What the task requires:
How many lines of these records hold the string "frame"? Reply with the number alone.
:: Provided records
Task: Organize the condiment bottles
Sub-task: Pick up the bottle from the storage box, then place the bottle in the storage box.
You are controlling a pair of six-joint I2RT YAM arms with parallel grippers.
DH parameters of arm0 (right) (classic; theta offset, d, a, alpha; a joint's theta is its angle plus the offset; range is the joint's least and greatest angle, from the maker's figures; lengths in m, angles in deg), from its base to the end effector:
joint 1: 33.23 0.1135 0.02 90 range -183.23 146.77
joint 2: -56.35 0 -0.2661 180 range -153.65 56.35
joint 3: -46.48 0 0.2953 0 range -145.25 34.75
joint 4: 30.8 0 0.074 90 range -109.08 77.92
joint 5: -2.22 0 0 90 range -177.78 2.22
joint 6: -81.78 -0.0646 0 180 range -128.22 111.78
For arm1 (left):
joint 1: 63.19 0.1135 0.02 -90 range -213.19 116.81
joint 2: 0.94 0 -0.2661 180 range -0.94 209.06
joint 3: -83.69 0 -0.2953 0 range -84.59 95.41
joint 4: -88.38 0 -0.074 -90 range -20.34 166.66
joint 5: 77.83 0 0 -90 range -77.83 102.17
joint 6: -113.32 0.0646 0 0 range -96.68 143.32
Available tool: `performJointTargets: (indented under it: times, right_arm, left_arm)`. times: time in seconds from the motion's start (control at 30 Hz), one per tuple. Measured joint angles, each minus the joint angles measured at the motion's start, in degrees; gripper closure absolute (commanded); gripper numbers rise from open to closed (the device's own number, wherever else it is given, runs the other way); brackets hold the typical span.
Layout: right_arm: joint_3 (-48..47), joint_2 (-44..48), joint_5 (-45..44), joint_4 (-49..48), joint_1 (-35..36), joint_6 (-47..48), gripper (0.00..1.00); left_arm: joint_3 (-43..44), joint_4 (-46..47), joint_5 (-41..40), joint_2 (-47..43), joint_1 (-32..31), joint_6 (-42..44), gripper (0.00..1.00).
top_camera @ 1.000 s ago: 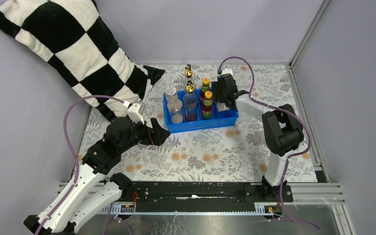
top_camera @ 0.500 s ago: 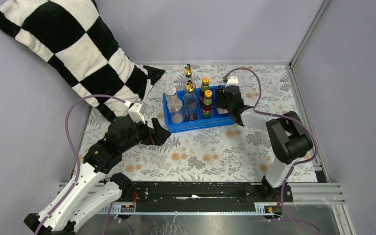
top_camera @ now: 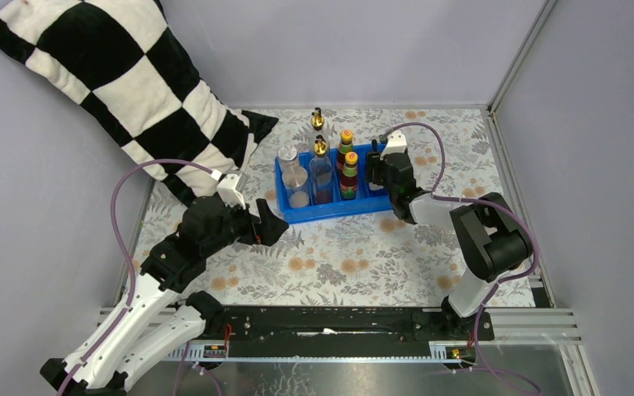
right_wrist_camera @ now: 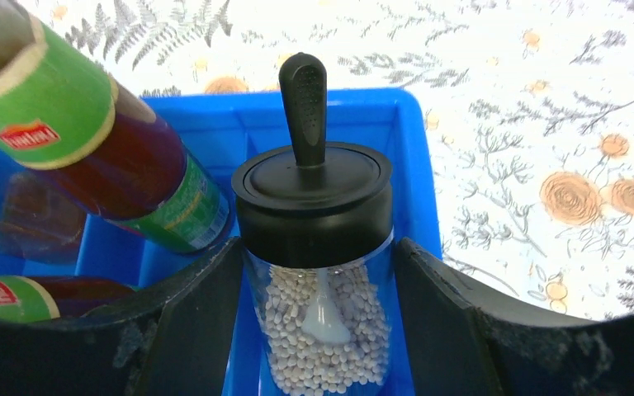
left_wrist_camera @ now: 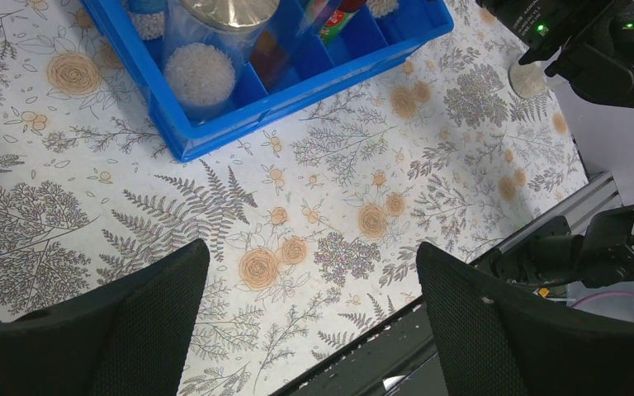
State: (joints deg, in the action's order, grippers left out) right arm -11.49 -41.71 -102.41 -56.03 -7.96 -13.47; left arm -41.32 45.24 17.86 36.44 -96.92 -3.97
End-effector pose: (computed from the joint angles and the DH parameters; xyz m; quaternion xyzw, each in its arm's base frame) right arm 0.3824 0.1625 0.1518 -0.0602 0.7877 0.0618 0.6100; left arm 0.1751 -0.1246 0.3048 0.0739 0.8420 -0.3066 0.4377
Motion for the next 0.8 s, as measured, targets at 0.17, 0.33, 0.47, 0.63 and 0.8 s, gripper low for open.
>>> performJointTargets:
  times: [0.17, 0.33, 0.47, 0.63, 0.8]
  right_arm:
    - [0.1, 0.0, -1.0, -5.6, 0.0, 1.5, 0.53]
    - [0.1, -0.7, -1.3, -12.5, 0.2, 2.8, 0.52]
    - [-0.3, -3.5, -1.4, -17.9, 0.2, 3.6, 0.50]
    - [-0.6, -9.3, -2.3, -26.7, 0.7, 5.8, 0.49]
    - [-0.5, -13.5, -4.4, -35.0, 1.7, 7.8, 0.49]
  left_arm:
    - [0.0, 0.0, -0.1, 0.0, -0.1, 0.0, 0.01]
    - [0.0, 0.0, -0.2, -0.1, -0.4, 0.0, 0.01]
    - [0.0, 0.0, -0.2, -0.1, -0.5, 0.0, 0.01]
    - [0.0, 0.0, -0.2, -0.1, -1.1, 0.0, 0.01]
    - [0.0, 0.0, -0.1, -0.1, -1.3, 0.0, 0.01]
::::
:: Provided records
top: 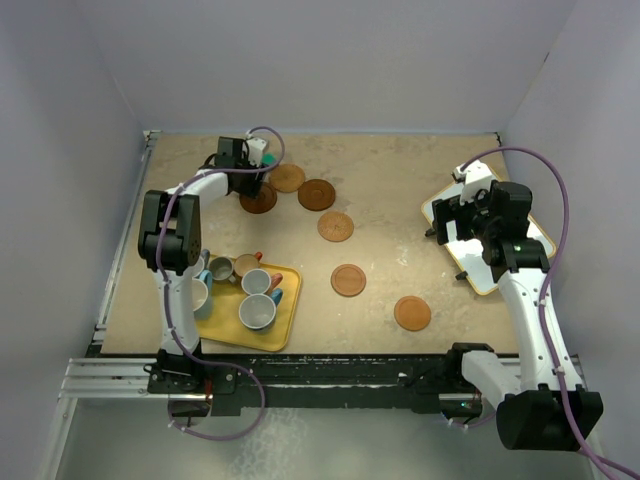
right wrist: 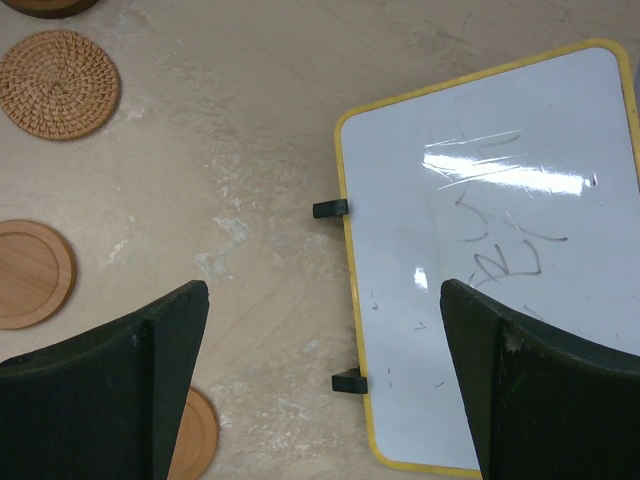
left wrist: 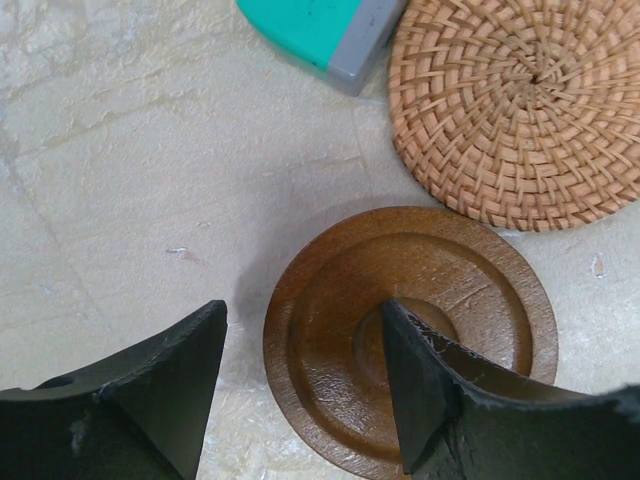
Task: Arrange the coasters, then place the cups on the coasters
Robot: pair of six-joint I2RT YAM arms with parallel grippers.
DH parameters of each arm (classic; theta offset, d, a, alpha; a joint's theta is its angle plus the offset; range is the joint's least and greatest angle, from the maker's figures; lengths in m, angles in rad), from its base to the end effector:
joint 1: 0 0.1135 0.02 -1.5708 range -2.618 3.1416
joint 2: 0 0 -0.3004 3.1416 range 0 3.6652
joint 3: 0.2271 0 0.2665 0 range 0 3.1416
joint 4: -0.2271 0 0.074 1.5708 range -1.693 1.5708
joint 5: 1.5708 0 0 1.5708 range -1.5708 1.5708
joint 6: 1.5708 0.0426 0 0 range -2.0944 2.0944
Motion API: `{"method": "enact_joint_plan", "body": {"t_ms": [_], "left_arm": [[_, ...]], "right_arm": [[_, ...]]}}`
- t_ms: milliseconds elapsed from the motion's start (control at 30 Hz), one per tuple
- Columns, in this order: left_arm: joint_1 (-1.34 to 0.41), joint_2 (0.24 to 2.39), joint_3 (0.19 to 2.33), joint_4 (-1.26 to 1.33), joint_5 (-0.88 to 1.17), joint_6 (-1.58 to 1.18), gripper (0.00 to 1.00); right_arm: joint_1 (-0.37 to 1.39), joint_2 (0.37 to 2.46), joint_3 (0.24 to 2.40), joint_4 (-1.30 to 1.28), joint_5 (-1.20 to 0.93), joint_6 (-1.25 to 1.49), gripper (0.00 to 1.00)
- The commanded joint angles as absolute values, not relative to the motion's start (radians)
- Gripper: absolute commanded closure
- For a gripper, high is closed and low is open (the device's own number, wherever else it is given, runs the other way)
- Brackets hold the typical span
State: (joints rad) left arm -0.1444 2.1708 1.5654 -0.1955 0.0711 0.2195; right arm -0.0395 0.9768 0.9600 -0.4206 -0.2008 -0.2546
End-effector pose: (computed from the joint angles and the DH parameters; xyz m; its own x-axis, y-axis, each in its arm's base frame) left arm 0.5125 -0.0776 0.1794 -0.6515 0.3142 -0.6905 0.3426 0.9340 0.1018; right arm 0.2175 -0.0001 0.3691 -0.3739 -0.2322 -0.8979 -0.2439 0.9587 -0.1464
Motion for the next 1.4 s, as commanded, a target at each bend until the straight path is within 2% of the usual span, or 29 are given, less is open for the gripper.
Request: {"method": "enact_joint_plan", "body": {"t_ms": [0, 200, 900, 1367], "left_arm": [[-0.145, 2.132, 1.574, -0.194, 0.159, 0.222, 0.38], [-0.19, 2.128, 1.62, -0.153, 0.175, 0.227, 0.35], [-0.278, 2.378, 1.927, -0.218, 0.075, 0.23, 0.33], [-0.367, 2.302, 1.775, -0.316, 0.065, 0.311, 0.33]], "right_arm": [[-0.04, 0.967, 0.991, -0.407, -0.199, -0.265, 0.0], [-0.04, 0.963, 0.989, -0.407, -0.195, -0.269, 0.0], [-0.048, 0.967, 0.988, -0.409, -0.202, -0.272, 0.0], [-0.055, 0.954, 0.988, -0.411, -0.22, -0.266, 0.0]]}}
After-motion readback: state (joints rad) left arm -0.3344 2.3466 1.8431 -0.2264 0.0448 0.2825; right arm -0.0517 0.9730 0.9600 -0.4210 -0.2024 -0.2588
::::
Exercise output:
2